July 11, 2013
Are People Ready For Motion Gaming?
Nintendo has already spoiled millions of lucky families with their Wii console that launched in November of 2006. Most contend that Nintendo rarely makes a case for themselves as a game company due to their boyishly light games and focus on family and party peripherals. However, most forget that Nintendo’s release of the Wii marked the first time in over a decade that the company might actually be leading the market with their own hardware.
Because of an innovative vision that made the console more than just a console, both Microsoft and Sony needed to push out their own motion controlled device, and FAST. You can imagine how low both companies’ mouths must have dropped when they saw people playing fitness and motion games from a little white bar that gave back a very solid and crisp experience. The Kinect and PlayStation Move would shortly follow afterwards, along with millions of angry gamers that have argued against the ethics of trying to put motion gaming on consoles that don’t want to see them.
The question doesn’t pertain to if we’re ready or not for it, but rather why we’ve not stopped bickering. Microsoft’s Kinect kicked off really nicely in its first year of release with millions of add-ons purchases and shipped to homes all across the world, yet E3 2013 saw a lot of negative criticism towards Kinect 2.0. What do we have to complain about?
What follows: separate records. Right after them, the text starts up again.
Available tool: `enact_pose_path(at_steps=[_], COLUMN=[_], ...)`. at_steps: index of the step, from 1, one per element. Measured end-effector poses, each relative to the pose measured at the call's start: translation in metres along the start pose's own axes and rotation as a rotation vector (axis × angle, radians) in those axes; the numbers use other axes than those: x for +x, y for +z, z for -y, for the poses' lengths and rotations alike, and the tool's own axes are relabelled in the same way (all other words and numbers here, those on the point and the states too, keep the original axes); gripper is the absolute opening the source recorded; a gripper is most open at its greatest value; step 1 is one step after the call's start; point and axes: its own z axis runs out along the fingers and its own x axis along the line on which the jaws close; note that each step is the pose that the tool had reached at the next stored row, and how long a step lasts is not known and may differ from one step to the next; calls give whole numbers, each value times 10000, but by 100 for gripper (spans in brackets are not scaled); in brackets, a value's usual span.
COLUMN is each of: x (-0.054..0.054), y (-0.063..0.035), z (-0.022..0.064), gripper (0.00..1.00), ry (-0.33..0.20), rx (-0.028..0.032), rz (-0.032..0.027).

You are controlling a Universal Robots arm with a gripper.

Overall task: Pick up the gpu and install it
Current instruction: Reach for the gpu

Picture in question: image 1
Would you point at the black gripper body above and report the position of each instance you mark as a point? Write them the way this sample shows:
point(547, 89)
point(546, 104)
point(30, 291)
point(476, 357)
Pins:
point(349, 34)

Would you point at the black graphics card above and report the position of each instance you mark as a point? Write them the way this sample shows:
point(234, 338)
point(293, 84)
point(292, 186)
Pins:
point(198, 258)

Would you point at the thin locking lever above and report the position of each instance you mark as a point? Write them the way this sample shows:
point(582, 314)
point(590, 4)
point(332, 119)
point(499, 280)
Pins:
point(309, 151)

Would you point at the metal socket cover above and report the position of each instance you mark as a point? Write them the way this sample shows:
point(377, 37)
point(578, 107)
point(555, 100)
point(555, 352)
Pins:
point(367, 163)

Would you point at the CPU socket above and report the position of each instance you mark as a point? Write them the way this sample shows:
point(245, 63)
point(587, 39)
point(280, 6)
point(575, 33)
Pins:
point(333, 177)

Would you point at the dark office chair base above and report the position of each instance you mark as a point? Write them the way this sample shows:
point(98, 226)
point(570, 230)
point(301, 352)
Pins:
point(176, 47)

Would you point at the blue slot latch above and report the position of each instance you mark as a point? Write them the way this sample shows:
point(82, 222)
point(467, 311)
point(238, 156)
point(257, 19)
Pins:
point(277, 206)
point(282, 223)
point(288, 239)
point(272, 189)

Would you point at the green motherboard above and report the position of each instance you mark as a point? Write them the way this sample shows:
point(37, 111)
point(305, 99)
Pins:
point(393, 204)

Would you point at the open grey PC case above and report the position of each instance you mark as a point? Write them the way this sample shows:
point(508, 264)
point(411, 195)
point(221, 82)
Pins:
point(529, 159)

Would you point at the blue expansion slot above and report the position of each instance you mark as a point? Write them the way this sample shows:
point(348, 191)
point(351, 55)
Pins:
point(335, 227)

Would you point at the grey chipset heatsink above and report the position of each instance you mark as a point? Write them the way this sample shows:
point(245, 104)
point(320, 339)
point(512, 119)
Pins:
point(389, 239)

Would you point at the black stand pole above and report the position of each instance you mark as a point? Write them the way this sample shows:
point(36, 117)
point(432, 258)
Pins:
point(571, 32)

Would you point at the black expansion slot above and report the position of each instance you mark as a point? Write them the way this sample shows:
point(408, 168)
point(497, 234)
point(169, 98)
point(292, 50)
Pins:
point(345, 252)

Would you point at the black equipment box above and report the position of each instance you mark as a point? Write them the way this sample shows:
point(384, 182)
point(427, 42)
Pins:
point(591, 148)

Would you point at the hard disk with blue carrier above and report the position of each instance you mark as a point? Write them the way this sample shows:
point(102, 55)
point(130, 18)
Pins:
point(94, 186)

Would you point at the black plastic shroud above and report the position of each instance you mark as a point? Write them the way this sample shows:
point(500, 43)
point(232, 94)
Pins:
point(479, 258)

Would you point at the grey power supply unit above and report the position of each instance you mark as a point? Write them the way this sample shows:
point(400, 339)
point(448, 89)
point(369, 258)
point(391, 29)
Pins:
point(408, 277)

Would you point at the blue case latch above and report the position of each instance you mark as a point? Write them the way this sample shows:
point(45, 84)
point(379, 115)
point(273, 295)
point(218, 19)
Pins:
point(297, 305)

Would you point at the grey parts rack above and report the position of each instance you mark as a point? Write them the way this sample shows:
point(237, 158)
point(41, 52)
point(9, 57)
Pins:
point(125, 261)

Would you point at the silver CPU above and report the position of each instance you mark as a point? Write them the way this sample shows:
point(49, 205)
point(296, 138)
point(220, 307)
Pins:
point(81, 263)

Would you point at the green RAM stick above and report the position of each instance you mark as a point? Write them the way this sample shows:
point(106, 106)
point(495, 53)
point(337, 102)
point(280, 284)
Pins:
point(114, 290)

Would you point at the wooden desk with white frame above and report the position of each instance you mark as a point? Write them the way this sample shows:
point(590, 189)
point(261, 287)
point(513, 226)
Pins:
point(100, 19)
Microsoft is up there on the listing of world’s most hated gaming companies, but no one understands why they can’t seem to get a flag waved for their efforts to work their way back into gamers’ good graces. Is a 180 all it takes to forgive a company that, just a week before, was ready to condemn some hundreds of thousands of paying customers to the shadows? PS4 gamers say no, but Microsoft hopefuls, such as myself, still have an iota of faith. That faith doesn’t seem to be short lived as I’ve seen the big M make some very interesting business announcements, such as the elimination of paying to update an indie game and region locking.
Again, for most people, a 180 is simply not enough.
I didn’t care much for the used games policy, nor did it concern me that I would be required to check in with Microsoft’s servers to update on a 24 hours a day basis.
The device has been called a lot of things; the end of privacy in your living room, a hassle with playing games, and for most people it has been called an outright bad direction for the company to go in. But can they find a solution to years of negative market sales and a reputation for caring a little too much about business versus gamers?
What in the hell would you guys suggest?